La última vez que visité Dinamarca, fue exactamente en el inicio de la pandemia, justo antes de los encierros y el distanciamiento social; sentada en la silla del avión de regreso a mi país de origen, me hice una promesa: «en este país quiero vivir lo que me resta de vida».
Tenía la certeza que tan solo me llevaría dos meses y algo más, dejar mi vida en Colombia y regresar a cumplir mi sueño, pero eso, mis amigos, solo pasa en las películas. En realidad, fueron dos años y cuatro meses, cinco mil lágrimas y doscientas decepciones antes de poder regresar al país de Lego, ¿la razón? El señor COVID-19, causante de arruinar los planes de millones de personas en el planeta, incluidos los míos.
Pero como bien lo dice el refrán “nada es para siempre”, una vez fue seguro viajar, y sin pensarlo dos veces, empaqué en una pequeña mochila unas cuantas prendas, mi laptop, mi cámara y, por supuesto, los documentos de viaje. No fue necesario cargar tanto peso, esto gracias a que, desde el 2020, había enviado mis “chécheres” a Copenhague, sí, así de segura estaba de vivir en este país.
El día exacto del viaje fue el 19 de julio, víspera de la independencia de mi patria, como si se tratara de una señal de emancipación mental para mi destino, sin embargo la llegada tomó algo más de diez días y cuatro vuelos, pero no porque esa sea la forma para llegar a este país escandinavo, sino que una de mis características es el “low cost”, eso implica que, lo que un mortal común hace en un máximo de 15 horas, a mí me toma toda una odisea aeroportuaria.
Después de 3 conexiones ―Miami, Bruselas, Barcelona―, una estadía corta en Zaragoza y una larga espera en el aeropuerto París-Orly, el 31 de julio, finalmente aterricé en el Aeropuerto de Copenhague-Kastrup, conocido con cariño como CPH. Sin tener la nacionalidad danesa, cuando salí del avión, respiré los aires daneses, crucé el pasillo y me acerqué a la salida, el letrero de Velkommen til danmark te da la más calurosa bienvenida, de inmediato dije en voz alta «llegué a mi hogar»; estaba tan emocionada que casi olvido que tenía corto tiempo para abordar el tren que me llevaría a mi destino final: Aalborg.

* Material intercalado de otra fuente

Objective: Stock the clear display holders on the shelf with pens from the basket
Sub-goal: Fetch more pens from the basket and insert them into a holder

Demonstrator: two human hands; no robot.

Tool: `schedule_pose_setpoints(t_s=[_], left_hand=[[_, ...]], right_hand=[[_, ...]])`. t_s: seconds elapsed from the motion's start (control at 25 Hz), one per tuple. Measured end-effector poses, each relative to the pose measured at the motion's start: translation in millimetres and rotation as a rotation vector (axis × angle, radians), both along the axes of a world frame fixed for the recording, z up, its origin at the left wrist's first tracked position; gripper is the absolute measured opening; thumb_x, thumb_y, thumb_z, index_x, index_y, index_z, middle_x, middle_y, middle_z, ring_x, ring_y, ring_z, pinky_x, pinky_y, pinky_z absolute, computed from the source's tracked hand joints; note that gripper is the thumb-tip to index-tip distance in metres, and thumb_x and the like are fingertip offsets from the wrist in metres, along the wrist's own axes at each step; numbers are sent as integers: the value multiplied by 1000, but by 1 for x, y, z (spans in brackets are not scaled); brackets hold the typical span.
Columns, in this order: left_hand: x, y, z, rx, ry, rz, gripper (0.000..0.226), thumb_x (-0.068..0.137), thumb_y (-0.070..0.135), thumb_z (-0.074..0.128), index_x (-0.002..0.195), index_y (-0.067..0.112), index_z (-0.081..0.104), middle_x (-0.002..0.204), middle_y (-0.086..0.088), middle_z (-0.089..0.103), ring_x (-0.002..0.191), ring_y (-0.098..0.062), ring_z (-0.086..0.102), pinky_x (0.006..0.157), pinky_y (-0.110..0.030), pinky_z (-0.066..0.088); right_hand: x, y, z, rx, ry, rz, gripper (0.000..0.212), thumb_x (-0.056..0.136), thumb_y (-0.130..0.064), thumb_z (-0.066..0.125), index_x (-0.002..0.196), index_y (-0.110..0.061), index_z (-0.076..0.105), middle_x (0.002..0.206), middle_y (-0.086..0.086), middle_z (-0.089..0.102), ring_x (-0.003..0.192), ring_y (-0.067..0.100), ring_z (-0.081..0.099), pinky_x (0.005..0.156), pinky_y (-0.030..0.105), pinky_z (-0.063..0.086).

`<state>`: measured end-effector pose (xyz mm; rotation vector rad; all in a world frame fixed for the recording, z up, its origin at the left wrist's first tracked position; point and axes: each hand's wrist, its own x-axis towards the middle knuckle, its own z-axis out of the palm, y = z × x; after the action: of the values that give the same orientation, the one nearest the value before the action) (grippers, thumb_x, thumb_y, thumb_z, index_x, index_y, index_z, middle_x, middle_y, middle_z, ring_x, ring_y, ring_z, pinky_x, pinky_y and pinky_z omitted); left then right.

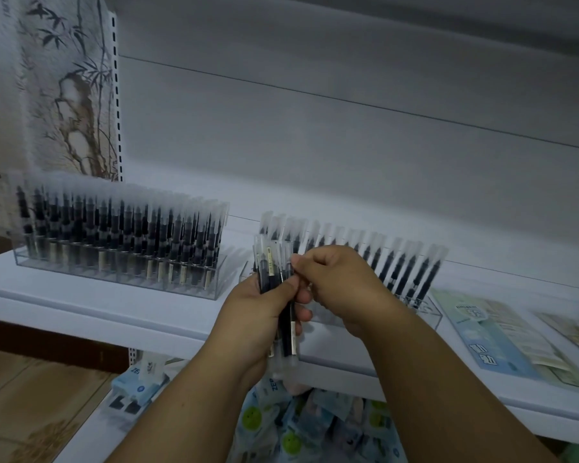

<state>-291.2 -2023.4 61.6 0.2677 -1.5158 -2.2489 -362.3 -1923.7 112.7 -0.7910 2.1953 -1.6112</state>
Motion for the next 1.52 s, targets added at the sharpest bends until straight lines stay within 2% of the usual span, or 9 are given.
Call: schedule_pose_setpoints(t_s=[0.2,0.32,0.48,0.56,0.96,1.16,1.28,1.4,1.52], left_hand=[[2,3,3,21,-26,-15,15,96,15,59,96,2,67,73,-15,70,56,-20,63,47,-29,49],[3,1,2,57,-41,20,16,97,13,58,99,-1,65,74,-17,71,53,-20,60,45,-28,46],[5,1,0,72,-51,50,14,96,11,59,100,0,65,74,-16,72,52,-19,59,45,-28,47],[7,2,-1,75,-51,53,13,95,10,59,100,1,65,72,-15,71,52,-19,58,46,-28,46],[7,3,-5,100,-65,41,14,94,9,60,102,0,66,71,-15,69,52,-20,57,48,-29,46],[9,-1,-4,112,-53,51,15,93,10,61,102,-1,66,74,-15,70,52,-19,57,50,-29,46],[8,-2,-2,119,-51,30,14,93,9,60,102,-1,66,74,-16,70,52,-19,58,50,-29,46],[6,1,1,98,-48,-34,15,93,9,61,99,-2,67,75,-18,70,54,-21,59,50,-29,47],[5,9,2,63,-47,-97,16,94,11,59,96,-3,67,75,-20,69,56,-23,61,52,-31,49]], right_hand=[[-4,9,10,33,127,-141,17,94,-21,63,82,-12,69,59,-9,60,47,3,51,52,21,42],[-20,15,17,-194,161,-405,15,96,-25,60,87,-17,68,69,-2,63,53,10,49,52,25,40],[-29,14,13,-387,434,-612,11,96,-29,58,93,-21,64,85,-6,67,71,8,60,65,23,49],[-28,10,5,-335,521,-595,7,97,-27,59,95,-22,63,88,-13,64,78,0,60,70,16,46],[-33,3,2,42,773,-429,13,98,-30,54,92,-19,57,87,-14,57,72,5,54,64,22,45],[-35,1,-10,358,666,-377,25,100,-29,51,87,-8,56,80,10,64,77,28,62,71,40,53],[-33,3,-3,411,654,-399,41,97,-35,55,66,-10,50,60,11,56,55,27,56,66,41,57],[-14,4,5,250,460,-228,35,95,-43,59,73,-16,60,68,-1,61,60,13,58,59,28,50],[-5,6,10,21,136,-15,14,91,-27,68,88,-13,71,66,-7,65,50,-1,56,50,18,45]])
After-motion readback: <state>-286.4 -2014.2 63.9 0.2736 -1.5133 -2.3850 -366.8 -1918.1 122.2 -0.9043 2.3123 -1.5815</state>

A hoy, son más de 4 meses que llevo en el país de la energía eólica, los Jardines de Tivoli, de andar en bicicleta ―y muy seguro―, de las playas a no más de 53 km de distancia y de la cultura vikinga. Por eso decidí que, desde este momento y hasta que la vida me lo permita, te contaré mi experiencia de vivir en el segundo país más feliz del mundo y el que ocupa la tercera posición en el mejor para vivir.
Y a ti, ¿a dónde te gustaría migrar?